Chapter 4. Installation Assumptions

OpenStack Compute has a large number of configuration options. To simplify this installation guide, we make a number of assumptions about the target installation. If you want a longer conceptual planning guide that discusses considerations of these decisions, refer to the OpenStack Operations Guide.

  • You have a collection of compute nodes, each installed with Ubuntu Server 12.04.

    [Note]Note

    There is also an OpenStack Install and Deploy Manual for RHEL, CentOS and Fedora. Debian, openSUSE, and SLES also have OpenStack support, but are not documented here.

  • You have designated one of the nodes as the Cloud Controller, which will run all of the services (RabbitMQ or Qpid, MySQL, Identity, Image, nova-api, nova-network, nova-scheduler, nova-volume, nova-conductor) except for nova-compute and possibly networking services depending on the configuration.

  • The disk partitions on your cloud controller are being managed by the Logical Volume Manager (LVM).

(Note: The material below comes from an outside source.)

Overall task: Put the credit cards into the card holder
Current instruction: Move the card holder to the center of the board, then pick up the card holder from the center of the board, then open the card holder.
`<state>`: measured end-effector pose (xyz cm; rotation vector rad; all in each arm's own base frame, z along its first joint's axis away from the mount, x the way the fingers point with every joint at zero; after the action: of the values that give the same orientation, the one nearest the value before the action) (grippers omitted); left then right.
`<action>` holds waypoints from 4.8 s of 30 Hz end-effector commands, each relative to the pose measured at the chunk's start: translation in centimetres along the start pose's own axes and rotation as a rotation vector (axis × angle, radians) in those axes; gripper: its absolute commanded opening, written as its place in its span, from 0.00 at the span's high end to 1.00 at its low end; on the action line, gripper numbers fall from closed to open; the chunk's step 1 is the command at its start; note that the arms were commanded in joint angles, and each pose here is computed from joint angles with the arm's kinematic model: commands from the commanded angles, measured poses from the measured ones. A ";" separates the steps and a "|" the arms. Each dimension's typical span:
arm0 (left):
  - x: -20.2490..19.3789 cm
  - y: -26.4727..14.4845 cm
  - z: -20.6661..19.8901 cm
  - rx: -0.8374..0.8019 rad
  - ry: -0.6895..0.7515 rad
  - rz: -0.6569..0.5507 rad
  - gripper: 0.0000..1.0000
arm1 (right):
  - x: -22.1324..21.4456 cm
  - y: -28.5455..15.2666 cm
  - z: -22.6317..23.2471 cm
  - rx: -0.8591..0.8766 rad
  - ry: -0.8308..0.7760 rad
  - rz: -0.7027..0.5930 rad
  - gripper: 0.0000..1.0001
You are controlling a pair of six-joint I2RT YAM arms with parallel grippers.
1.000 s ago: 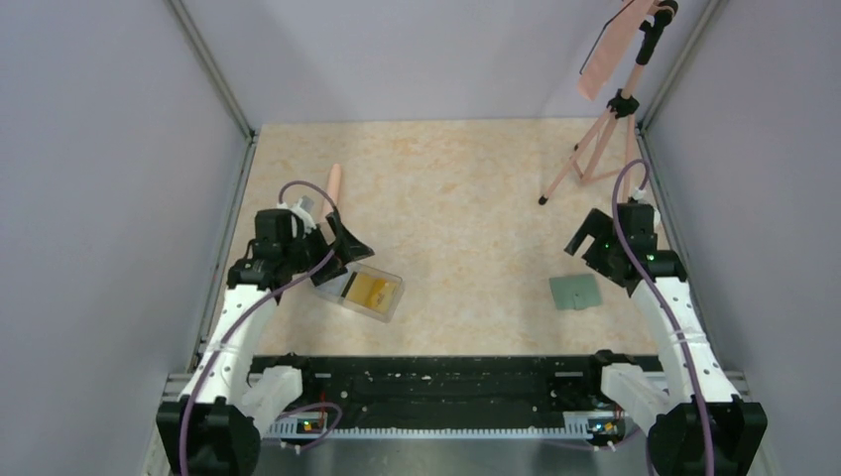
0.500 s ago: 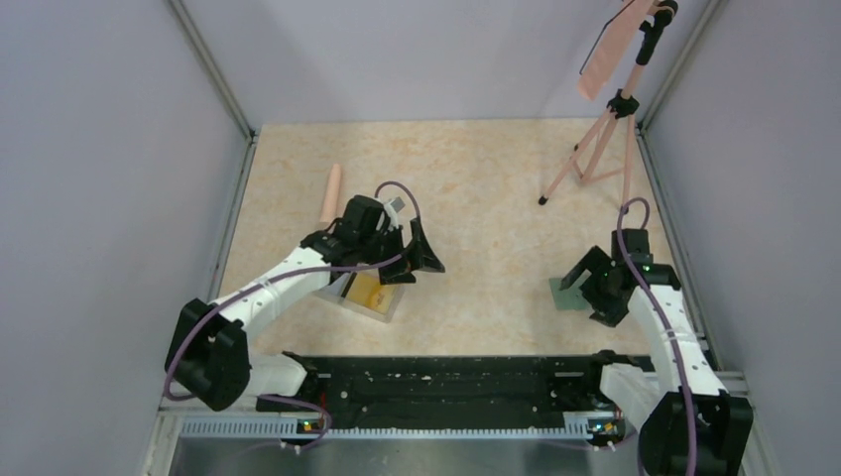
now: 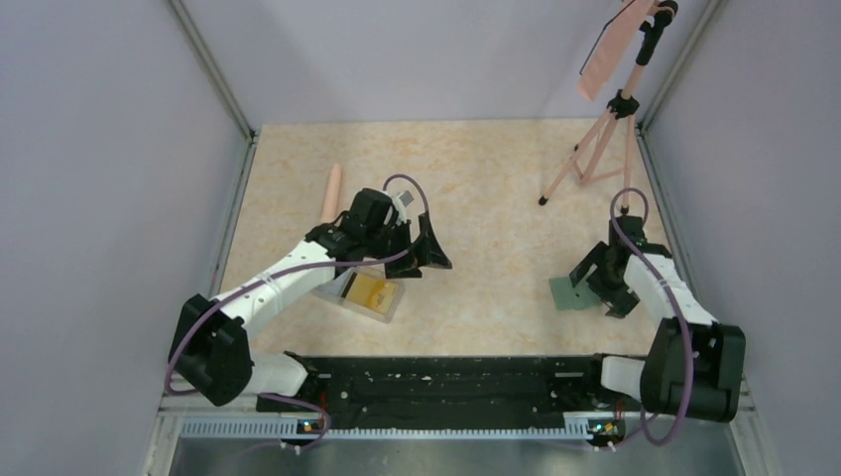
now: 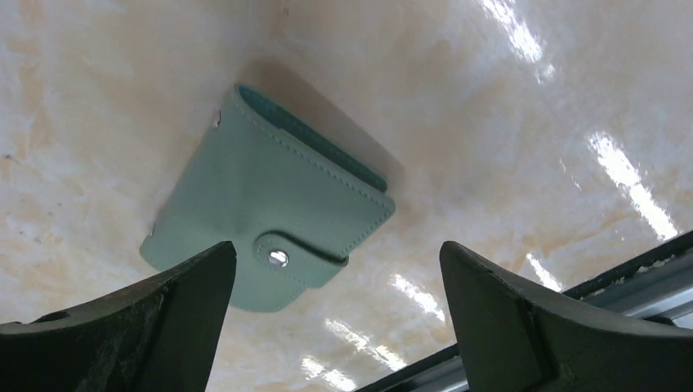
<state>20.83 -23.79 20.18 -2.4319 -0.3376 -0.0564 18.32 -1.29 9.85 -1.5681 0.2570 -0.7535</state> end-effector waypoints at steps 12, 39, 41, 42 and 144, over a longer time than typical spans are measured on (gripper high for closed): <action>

  • Your Cloud Controller has an LVM volume group named "cinder-volumes" to provide persistent storage to guest VMs. Either create this during the installation or leave some free space to create it prior to installing nova services.

  • Ensure that the server can resolve its own hostname, otherwise you may have problems if you are using RabbitMQ as the messaging backend. RabbitMQ is the default messaging back-end on Ubuntu .

  • 192.168.206.130 is the primary IP for our host on eth0.

  • 192.168.100.0/24 as the fixed range for our guest VMs, connected to the host via br100.

  • FlatDHCP with a single network interface.

  • KVM or Xen (XenServer or XCP) as the hypervisor.

  • On Ubuntu, enable the Cloud Archive repository by adding the following to /etc/apt/sources.list.d/grizzly.list:

    deb http://ubuntu-cloud.archive.canonical.com/ubuntu precise-updates/grizzly main

    Prior to running apt-get update and apt-get upgrade, install the keyring :

    sudo apt-get install ubuntu-cloud-keyring
  • Ensure the operating system is up-to-date by running apt-get update and apt-get upgrade prior to the installation.

This installation process walks through installing a cloud controller node and a compute node using a set of packages that are known to work with each other. The cloud controller node contains all the nova- services including the API server and the database server. The compute node needs to run only the nova-compute service. You only need one nova-network service running in a multi-node install, though if high availability for networks is required, there are additional options.